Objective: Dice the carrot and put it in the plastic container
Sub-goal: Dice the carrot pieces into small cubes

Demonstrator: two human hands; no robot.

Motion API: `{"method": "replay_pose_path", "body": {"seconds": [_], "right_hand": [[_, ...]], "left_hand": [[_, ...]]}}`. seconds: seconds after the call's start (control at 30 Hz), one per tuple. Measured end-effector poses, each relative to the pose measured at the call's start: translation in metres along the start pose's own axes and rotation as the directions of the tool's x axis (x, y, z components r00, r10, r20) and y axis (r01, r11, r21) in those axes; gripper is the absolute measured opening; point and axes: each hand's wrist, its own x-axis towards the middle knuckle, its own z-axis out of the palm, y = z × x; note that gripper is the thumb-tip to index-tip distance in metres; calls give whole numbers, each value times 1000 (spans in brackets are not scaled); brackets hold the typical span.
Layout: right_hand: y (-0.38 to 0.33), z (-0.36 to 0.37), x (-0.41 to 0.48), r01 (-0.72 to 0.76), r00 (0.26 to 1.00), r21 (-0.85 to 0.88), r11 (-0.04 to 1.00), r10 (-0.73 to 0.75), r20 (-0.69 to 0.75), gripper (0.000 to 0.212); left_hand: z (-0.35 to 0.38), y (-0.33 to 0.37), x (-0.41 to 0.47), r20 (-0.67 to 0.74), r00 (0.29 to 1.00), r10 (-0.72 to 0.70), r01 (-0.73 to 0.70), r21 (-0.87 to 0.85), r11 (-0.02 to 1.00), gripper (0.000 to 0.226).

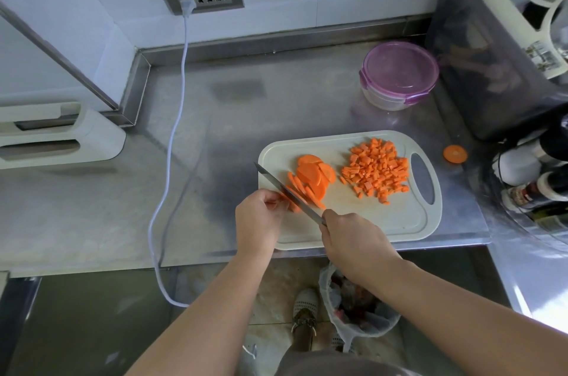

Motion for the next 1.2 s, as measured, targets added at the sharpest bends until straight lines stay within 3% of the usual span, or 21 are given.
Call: {"method": "replay_pose_path", "body": {"seconds": [0.43, 1.2], "right_hand": [[-11, 1, 0, -44, 997, -22, 999, 45, 62, 22], [-20, 4, 12, -120, 989, -25, 992, 121, 79, 36]], "left_hand": [[1, -4, 4, -28, 999, -31, 33, 68, 997, 7], [-2, -1, 4, -28, 1000, 8, -4, 138, 990, 7]]}}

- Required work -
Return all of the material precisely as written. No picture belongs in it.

- Answer to the problem -
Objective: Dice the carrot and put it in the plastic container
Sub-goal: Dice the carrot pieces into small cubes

Demonstrator: two human hands; no robot.

Motion API: `{"method": "replay_pose_path", "body": {"seconds": [_], "right_hand": [[_, ...]], "left_hand": [[_, ...]]}}`. seconds: seconds after the call's start (control at 30 Hz), one per tuple. Measured end-effector poses, each relative to the pose measured at the call's start: translation in metres along the start pose's own axes and rotation as the directions of the tool's x axis (x, y, z components r00, r10, r20) and y axis (r01, r11, r21) in those axes; gripper is the absolute measured opening; point and axes: each hand's wrist, its own x-axis towards the middle knuckle, its own z-axis out of the palm, y = z × x; note that gripper is the thumb-tip to index-tip distance in metres; calls give whole numbers, each value times 1000 (spans in brackets are not scaled); brackets hold the typical span.
Layout: right_hand: y (-0.38 to 0.33), z (-0.36 to 0.37), x (-0.41 to 0.48), r01 (-0.72 to 0.76), r00 (0.26 to 1.00), r21 (-0.85 to 0.88), r11 (-0.04 to 1.00), r10 (-0.73 to 0.75), r20 (-0.69 to 0.75), gripper (0.000 to 0.212); left_hand: z (-0.35 to 0.38), y (-0.33 to 0.37), x (-0.41 to 0.47), r20 (-0.67 to 0.74), r00 (0.29 to 1.00), r10 (-0.72 to 0.70), r01 (-0.73 to 0.70), r21 (-0.87 to 0.85), r11 (-0.02 to 1.00), gripper (0.000 to 0.226).


Motion for the next 1.2 s, as measured, targets added at the sharpest bends until straight lines stay within 3% of the usual span, or 21 are given.
Call: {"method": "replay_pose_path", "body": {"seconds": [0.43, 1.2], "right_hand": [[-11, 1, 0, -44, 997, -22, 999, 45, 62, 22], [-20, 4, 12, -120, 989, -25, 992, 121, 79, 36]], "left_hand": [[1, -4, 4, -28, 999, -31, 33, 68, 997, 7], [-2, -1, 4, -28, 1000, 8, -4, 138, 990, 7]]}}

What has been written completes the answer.